Chunky bass lines with that vintage Peter Hook sound? Shimmering psychedelic passages? Krautrock repetition bordering on a test of one’s endurance? Apocalyptic drums resembling a billy club beating to death an empty trash can? Oh, yes please: all of it. Viet Cong even play the role of jam band on the fittingly titled “Death,” the album-closing, eleven-minute Krautrock epic that serves as a microcosm of every style the band touches on earlier in the album, its repetitive middle section’s guitar-and-cymbal caterwaul akin to having one’s head slammed into a wall over and over again. “Death” has been known to stretch up to seventeen minutes at Viet Cong’s live shows, and nearly always as a set closer, with no encore. None is necessary. It would cheapen the effect. It would cheapen the efficiency. It would cheapen the pain of each second’s blow.

For many people, the band was rightly taken to task over their chosen moniker, which brought Viet Cong more press in the second half of 2015 than their music did. CMG scribe Brent Ables already went into detail in this matter here, but suffice to say, they’ve formally apologized and they’re changing their name as we speak (and have in many cities placed as “The Band Formerly Known As Viet Cong”), to rise yet again from the ashes in the near future.
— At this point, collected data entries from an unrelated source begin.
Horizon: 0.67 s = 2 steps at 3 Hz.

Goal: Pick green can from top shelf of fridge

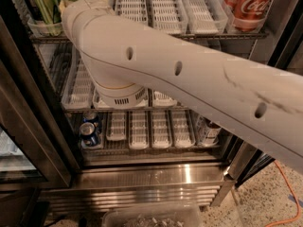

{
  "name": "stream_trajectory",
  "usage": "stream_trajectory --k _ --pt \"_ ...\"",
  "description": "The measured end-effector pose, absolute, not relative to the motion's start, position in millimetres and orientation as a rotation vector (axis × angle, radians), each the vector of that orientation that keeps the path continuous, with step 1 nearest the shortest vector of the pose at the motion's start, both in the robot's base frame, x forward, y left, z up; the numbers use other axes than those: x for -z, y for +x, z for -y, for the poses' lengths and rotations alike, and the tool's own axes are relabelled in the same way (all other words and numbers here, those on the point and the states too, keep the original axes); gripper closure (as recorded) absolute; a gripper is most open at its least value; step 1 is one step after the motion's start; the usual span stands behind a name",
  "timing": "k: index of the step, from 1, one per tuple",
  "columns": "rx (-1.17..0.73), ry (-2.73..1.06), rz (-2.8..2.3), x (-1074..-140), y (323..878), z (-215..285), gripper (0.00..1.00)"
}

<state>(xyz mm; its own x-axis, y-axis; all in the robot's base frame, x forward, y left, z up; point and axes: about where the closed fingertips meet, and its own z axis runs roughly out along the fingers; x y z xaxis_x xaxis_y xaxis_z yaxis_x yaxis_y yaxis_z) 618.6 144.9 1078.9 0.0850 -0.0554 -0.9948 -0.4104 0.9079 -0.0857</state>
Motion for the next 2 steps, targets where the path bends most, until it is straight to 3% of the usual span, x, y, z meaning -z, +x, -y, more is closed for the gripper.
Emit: stream_trajectory --k 2 --pt "-0.275 -0.435 -1.316 -1103 611 -144 1.0"
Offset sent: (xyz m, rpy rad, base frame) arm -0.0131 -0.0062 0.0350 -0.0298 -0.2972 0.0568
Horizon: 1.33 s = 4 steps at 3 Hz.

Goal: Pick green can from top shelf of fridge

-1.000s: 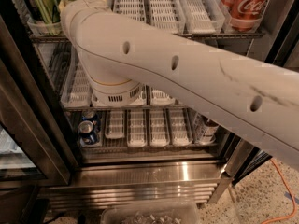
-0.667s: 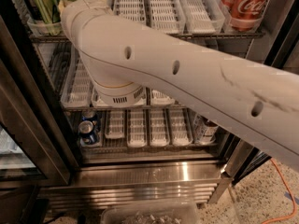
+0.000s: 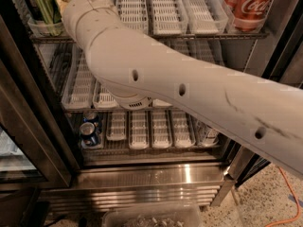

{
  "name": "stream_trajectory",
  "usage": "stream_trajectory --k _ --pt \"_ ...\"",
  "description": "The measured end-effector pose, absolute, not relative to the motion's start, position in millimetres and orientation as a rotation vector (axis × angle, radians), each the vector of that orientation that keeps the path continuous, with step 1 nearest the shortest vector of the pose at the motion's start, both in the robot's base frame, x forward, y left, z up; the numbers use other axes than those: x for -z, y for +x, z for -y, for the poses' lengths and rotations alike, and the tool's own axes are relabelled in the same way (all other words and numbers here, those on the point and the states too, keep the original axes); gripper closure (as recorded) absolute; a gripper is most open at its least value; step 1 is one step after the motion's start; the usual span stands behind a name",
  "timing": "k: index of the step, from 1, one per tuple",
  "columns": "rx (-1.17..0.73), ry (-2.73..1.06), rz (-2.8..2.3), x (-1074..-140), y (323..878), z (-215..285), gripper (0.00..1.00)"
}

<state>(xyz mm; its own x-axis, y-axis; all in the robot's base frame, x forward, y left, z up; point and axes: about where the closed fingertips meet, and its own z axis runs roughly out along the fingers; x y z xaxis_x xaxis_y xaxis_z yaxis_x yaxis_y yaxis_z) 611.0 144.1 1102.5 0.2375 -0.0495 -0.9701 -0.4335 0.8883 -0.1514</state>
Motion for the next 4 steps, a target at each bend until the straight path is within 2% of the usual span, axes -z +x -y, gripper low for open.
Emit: stream_trajectory --k 2,4 --pt "-0.224 -0.388 -1.23 -1127 604 -129 1.0" --pt "-0.273 -0.301 -1.356 -1123 579 -88 1.0"
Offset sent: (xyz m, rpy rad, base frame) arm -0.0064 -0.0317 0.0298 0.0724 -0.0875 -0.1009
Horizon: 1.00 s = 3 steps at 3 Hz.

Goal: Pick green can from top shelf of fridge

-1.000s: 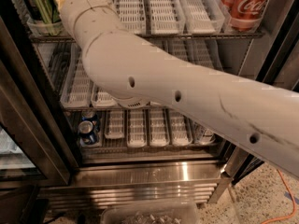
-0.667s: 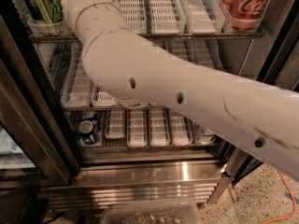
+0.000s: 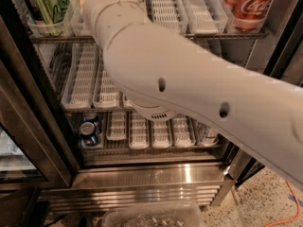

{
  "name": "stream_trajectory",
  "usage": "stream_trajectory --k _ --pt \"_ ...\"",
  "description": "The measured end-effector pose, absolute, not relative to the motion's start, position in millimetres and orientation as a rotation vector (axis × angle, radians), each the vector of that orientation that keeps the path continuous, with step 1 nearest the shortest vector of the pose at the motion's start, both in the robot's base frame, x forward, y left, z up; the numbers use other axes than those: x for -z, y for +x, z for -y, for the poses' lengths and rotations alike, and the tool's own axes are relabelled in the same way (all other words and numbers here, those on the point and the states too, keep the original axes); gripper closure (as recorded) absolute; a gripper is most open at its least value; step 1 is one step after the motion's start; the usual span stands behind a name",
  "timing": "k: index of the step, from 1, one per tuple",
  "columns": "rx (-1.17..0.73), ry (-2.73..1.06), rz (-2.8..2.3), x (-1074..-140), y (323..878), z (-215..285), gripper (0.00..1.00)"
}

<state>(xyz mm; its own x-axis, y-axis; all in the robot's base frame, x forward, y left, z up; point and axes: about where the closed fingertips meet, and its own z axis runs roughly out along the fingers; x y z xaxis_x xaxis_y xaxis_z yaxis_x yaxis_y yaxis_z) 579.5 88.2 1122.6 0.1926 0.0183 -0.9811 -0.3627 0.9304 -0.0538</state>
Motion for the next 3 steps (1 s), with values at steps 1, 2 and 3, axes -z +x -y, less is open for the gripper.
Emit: stream_trajectory --k 1,2,3 --pt "-0.316 -0.252 -1.45 -1115 564 -61 1.0" --pt "-0.346 -0.243 -1.533 -1103 550 -34 1.0" --pt "-0.373 -0.28 -1.599 -1084 539 -9 1.0"
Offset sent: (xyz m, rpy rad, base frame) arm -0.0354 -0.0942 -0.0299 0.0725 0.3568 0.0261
Meanwhile, we should return to the music—to the frantic “Silhouettes,” to Matt Flegel as he happily(?) details “another book of things to forget / an overwhelming sense of regret.” Luckily, it’s FKA Viet Cong’s m.o.: furious rock music can make the “poisonous precedence [of a] pointless experience” far easier to stomach, and far likelier to forgive should they mess up and fall apart all over again.